Herthas Cheftrainer Pal Dardai spürt endlich wachsenden Teamgeist unter den Spielern. Foto: dpa

Sind Sie erschrocken, weil ich die Tabelle nicht lesen kann? Ja, da steht Hertha BSC auf Rang 13. Im Zeitalter des Corona bedingten Zahlen-Jonglierens und Interpretierens mache ich es auch mal und habe dafür den bekanntesten Zeitzeugen – Pal Dardai.

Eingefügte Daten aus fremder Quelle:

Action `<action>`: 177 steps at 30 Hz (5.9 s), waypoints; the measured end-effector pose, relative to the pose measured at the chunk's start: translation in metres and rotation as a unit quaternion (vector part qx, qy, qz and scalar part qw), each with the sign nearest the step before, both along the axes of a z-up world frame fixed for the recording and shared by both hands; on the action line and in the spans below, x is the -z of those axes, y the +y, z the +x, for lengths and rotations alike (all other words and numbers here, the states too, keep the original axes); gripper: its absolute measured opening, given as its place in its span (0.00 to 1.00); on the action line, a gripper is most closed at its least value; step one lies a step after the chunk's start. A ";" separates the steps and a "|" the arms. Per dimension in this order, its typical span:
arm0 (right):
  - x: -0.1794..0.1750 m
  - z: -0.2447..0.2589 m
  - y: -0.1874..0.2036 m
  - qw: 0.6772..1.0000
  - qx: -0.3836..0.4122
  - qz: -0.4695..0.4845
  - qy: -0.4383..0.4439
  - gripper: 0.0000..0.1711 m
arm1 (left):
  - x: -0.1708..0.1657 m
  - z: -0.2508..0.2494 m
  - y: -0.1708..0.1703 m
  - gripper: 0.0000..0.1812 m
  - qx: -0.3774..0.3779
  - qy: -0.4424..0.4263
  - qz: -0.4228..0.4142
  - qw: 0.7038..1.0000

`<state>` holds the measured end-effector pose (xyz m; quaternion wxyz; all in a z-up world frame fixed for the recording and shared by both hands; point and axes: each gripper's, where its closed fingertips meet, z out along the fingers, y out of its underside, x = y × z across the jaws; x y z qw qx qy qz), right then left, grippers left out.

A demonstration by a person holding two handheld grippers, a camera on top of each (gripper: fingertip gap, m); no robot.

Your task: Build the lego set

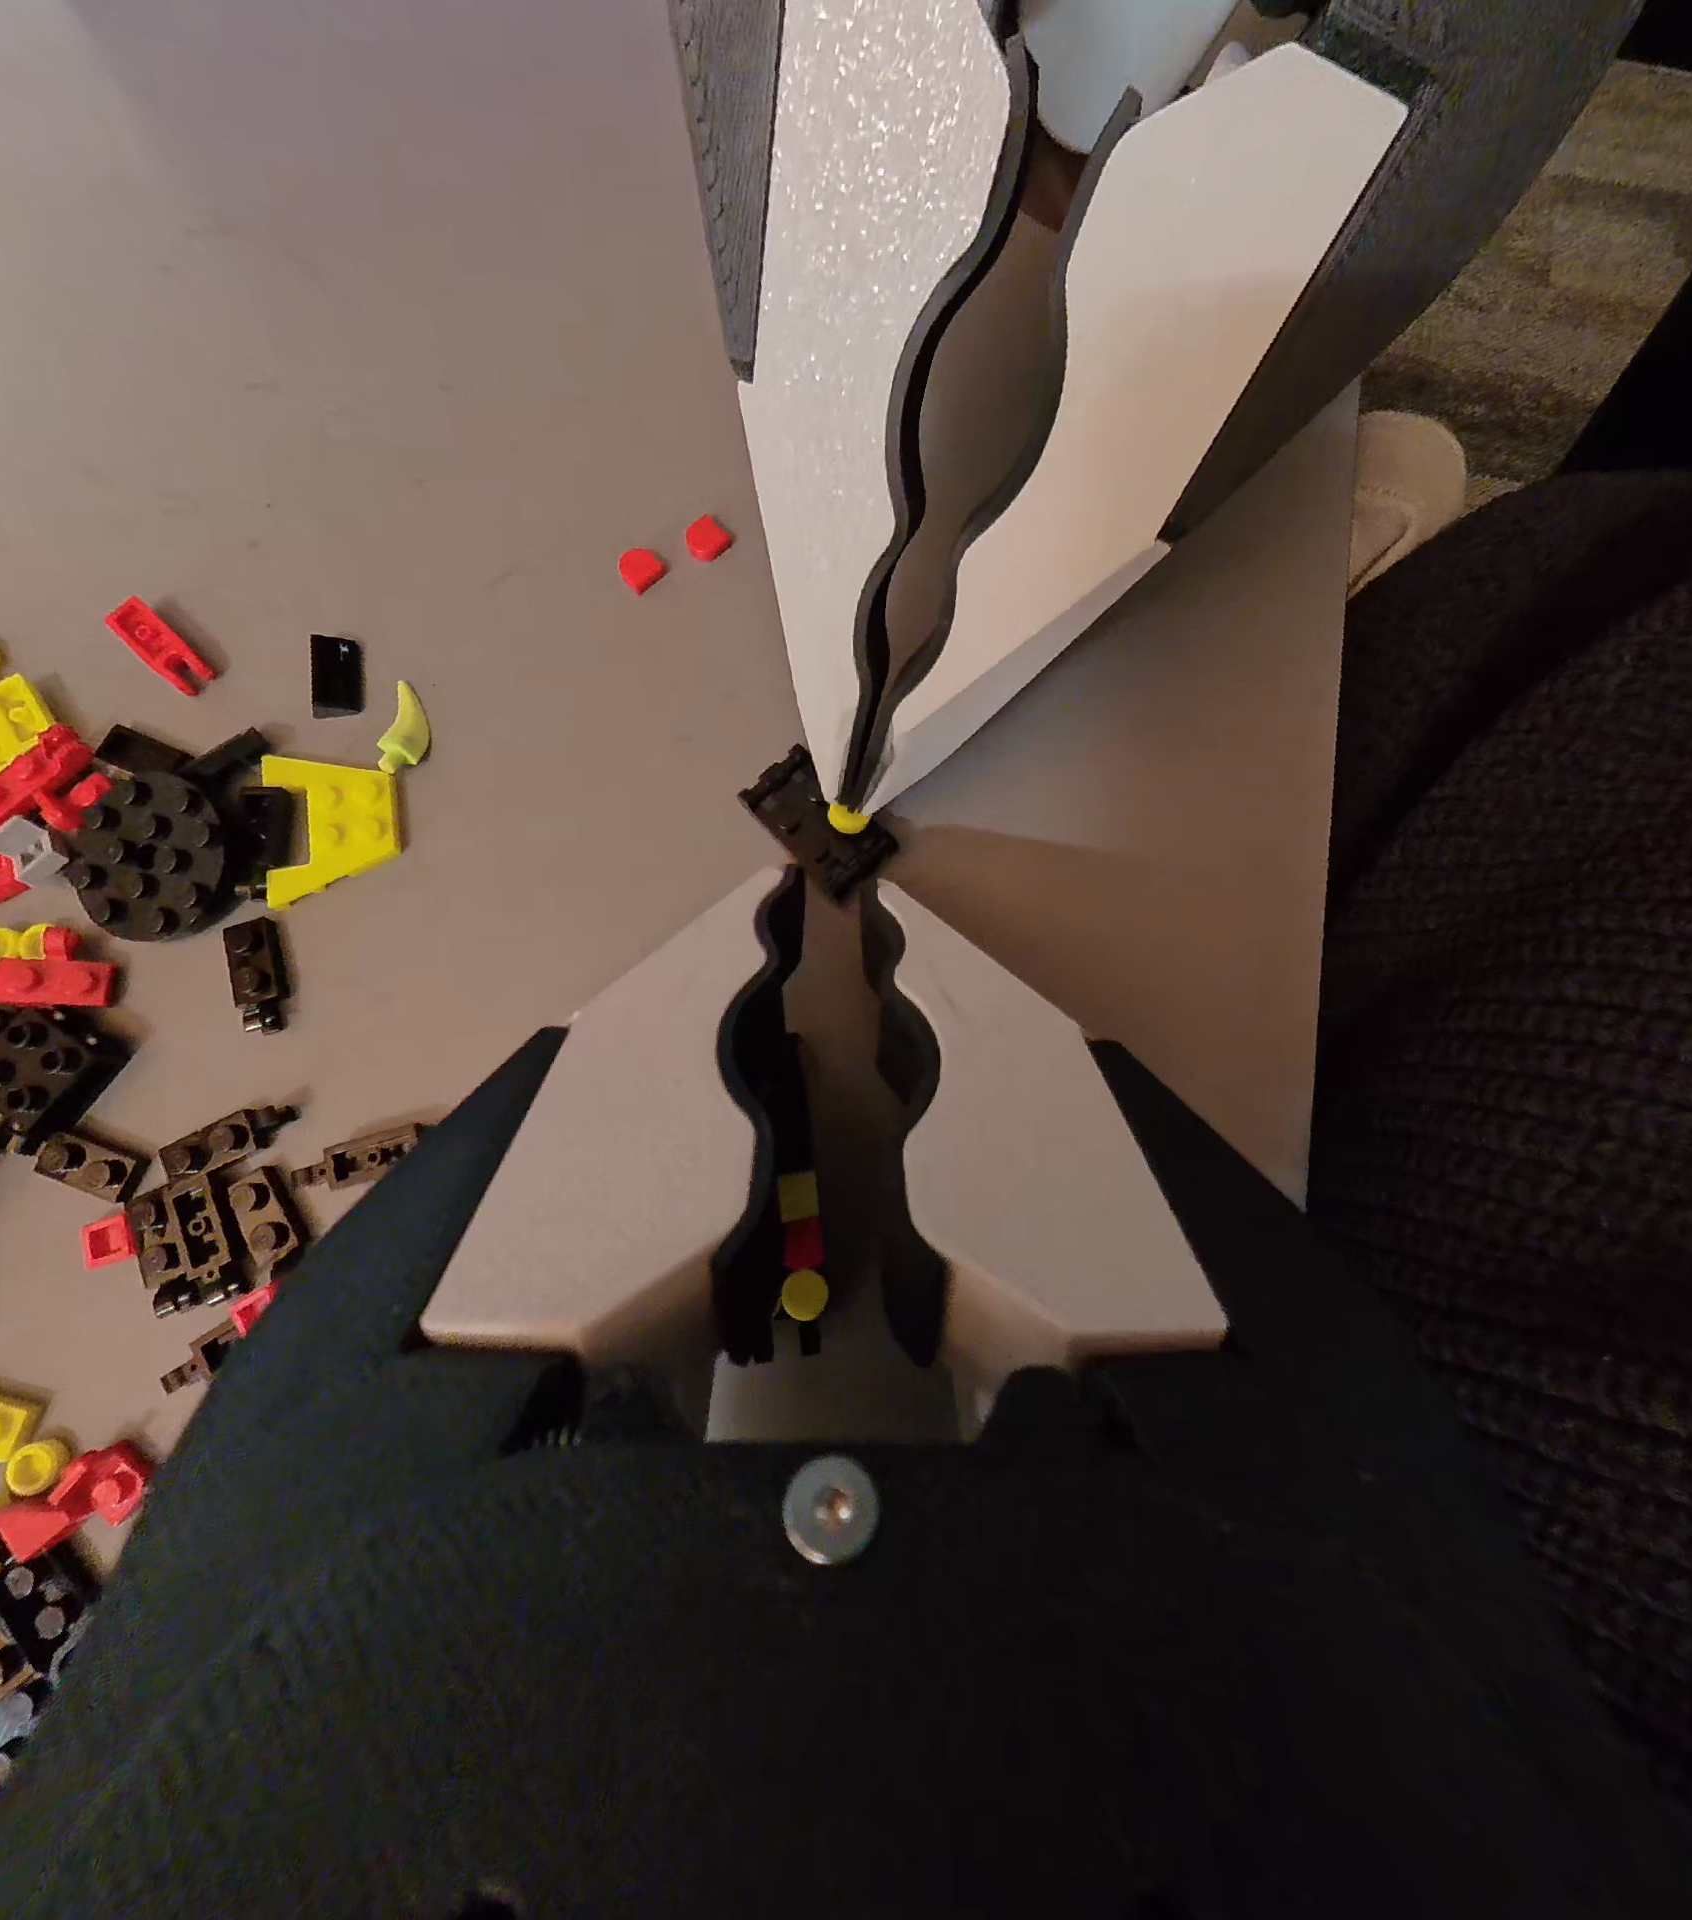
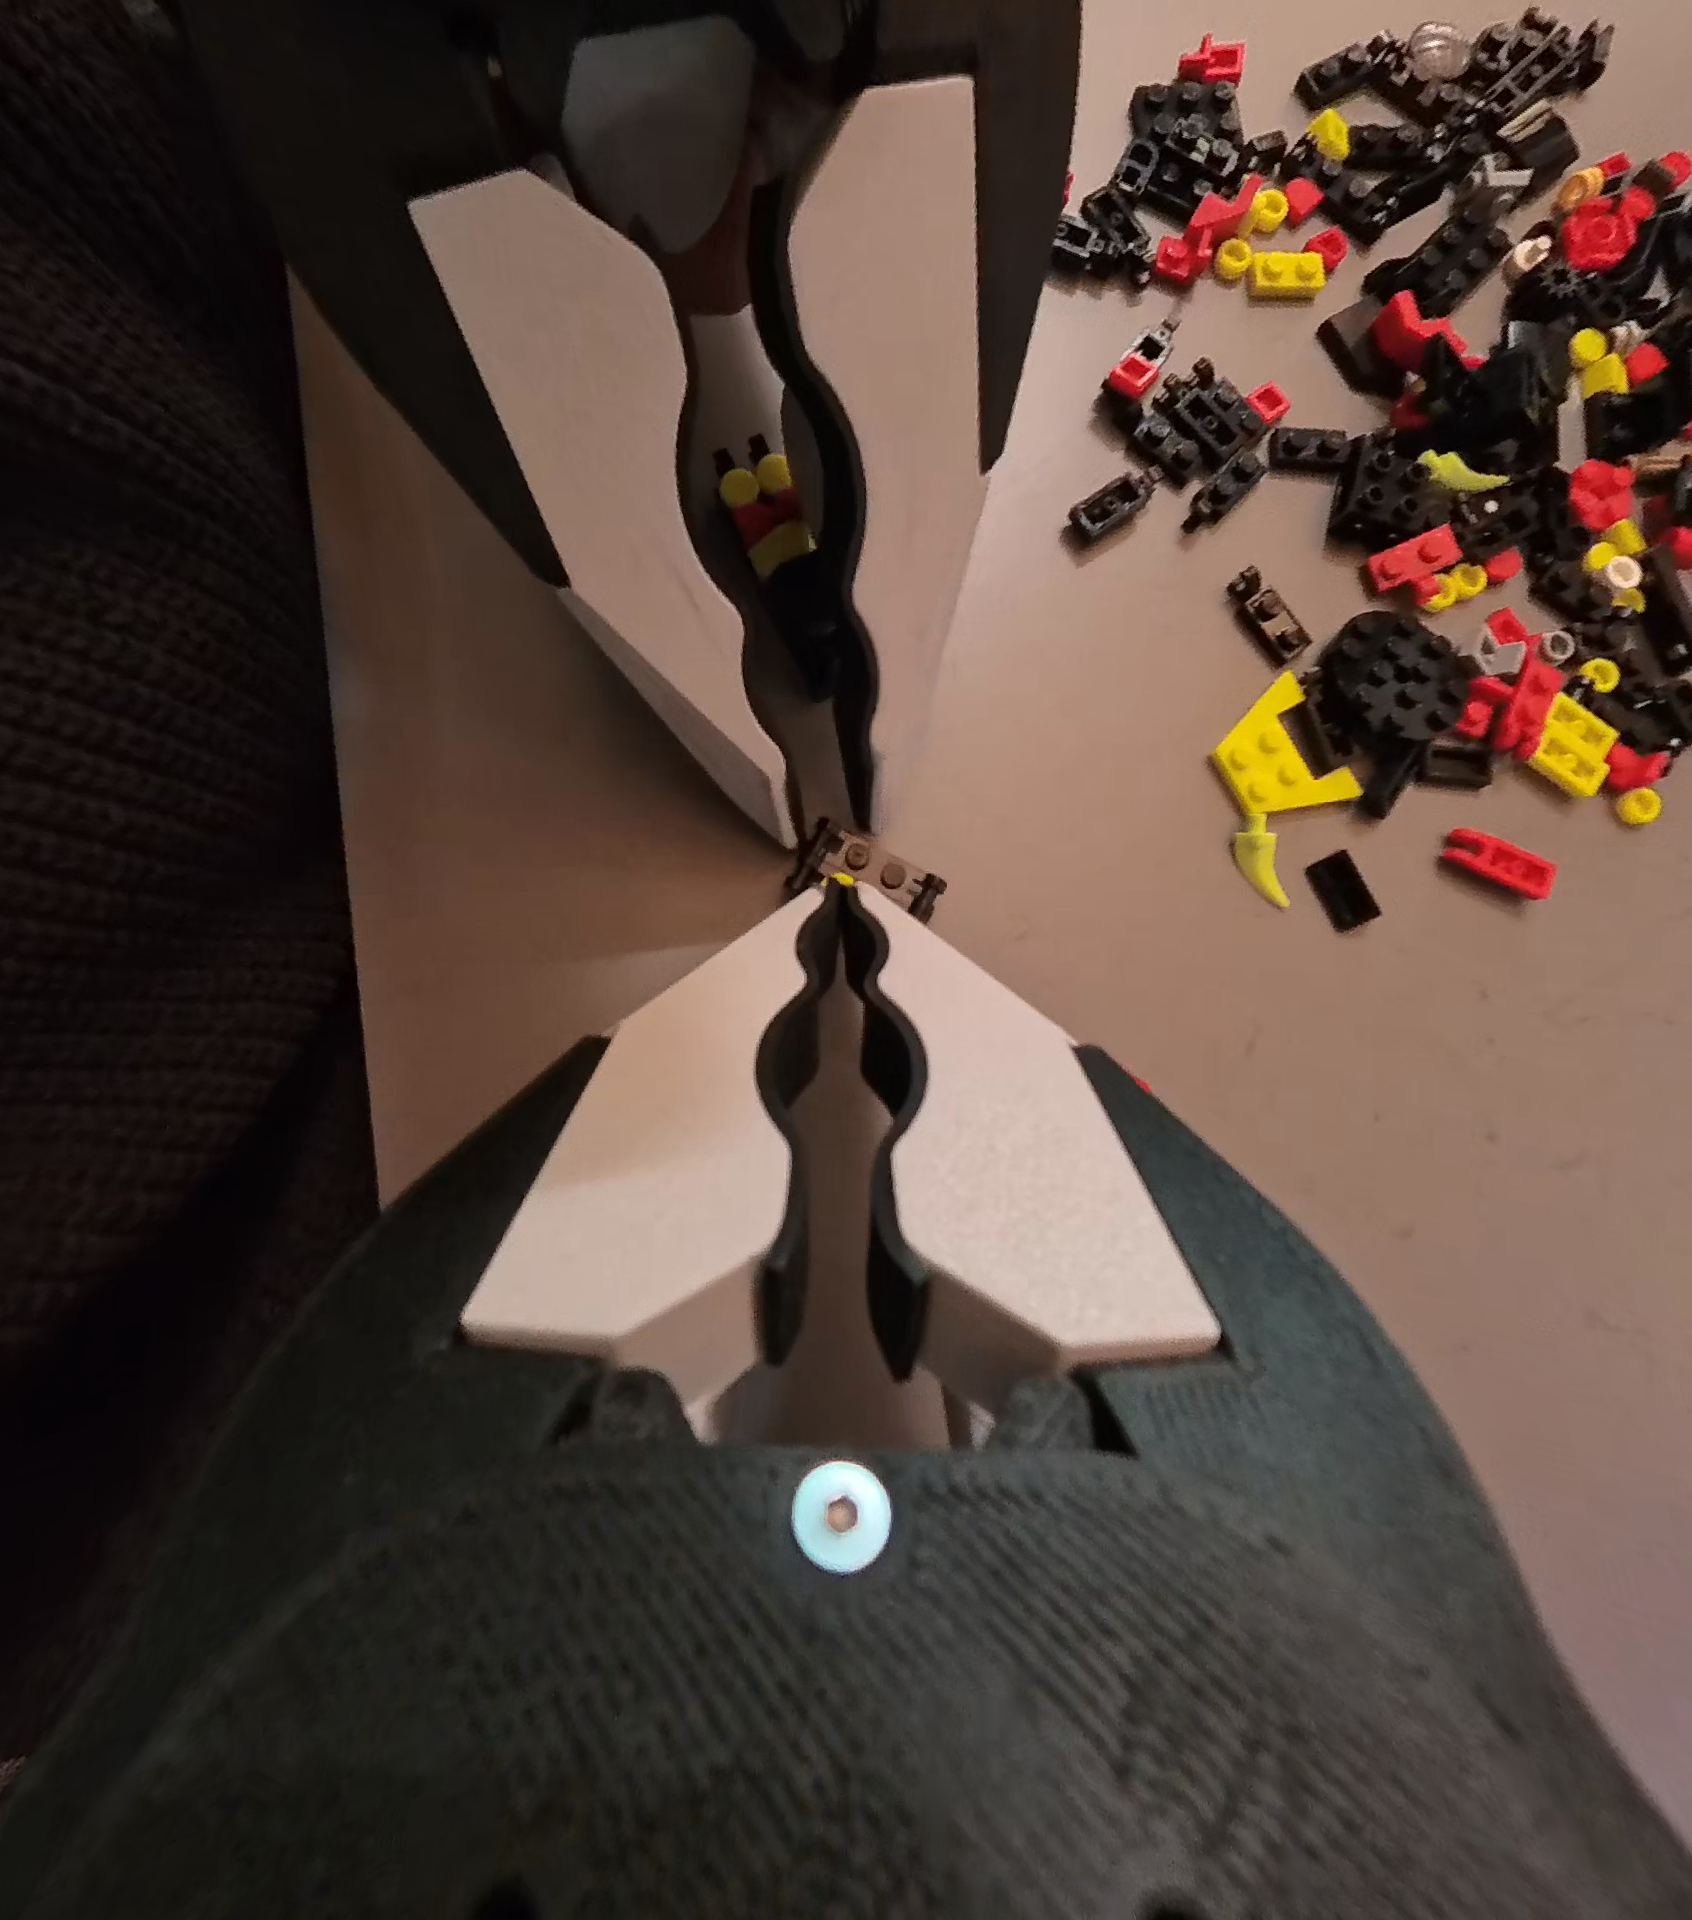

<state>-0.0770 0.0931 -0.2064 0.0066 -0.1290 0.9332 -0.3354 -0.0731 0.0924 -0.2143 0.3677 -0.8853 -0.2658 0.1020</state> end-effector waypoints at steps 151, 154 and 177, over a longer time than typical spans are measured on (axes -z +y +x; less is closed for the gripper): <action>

Der Trainer sagte nach dem Fehlstart von drei Niederlagen und nach Ende der Transferperiode Anfang September: „Für uns beginnt die Saison jetzt!“ Ergo: Die Blau-Weißen sind erst seit fünf Partien im Spielbetrieb und haben neun Punkte geholt. Das ist im Vergleich zu den anderen Bundesliga-Teams im selben Zeitraum Platz 7.

Klar ist das überspitzt, aber es trifft die Realität dessen, was beim Hauptstadtklub in den vergangenen Monaten passiert ist. Dardai hatte in der Vorbereitung wegen EM, Olympia und Verletzungen gerade mal zehn Stammspieler zur Verfügung. Kann ein Fußballlehrer so eine vernünftige Vorbereitung machen? Als die Saison begann, wurde die Mannschaft nochmal erneuert. Matheus Cunha, Dodi Lukebakio, Arne Maier, Luca Netz, Javairo Dilrosun und Daishawn Redan gingen erst im August. Dafür kamen im selben Monat Marco Richter, Myziane Maolida, Jurgen Ekkelenkamp, Oliver Christensen und Ishak Belfodil.

Das ist ein krasser, außergewöhnlicher Umbruch. „Ich bin kein Magier, der auf Knopfdruck dann eine Mannschaft hat“, sagt Realist Dardai. Das 2:1 in Frankfurt sind die ersten Früchte – nicht wegen der drei Punkte, sondern weil es die beste Teamleistung war, die nach einem Tabellensiebten aussah.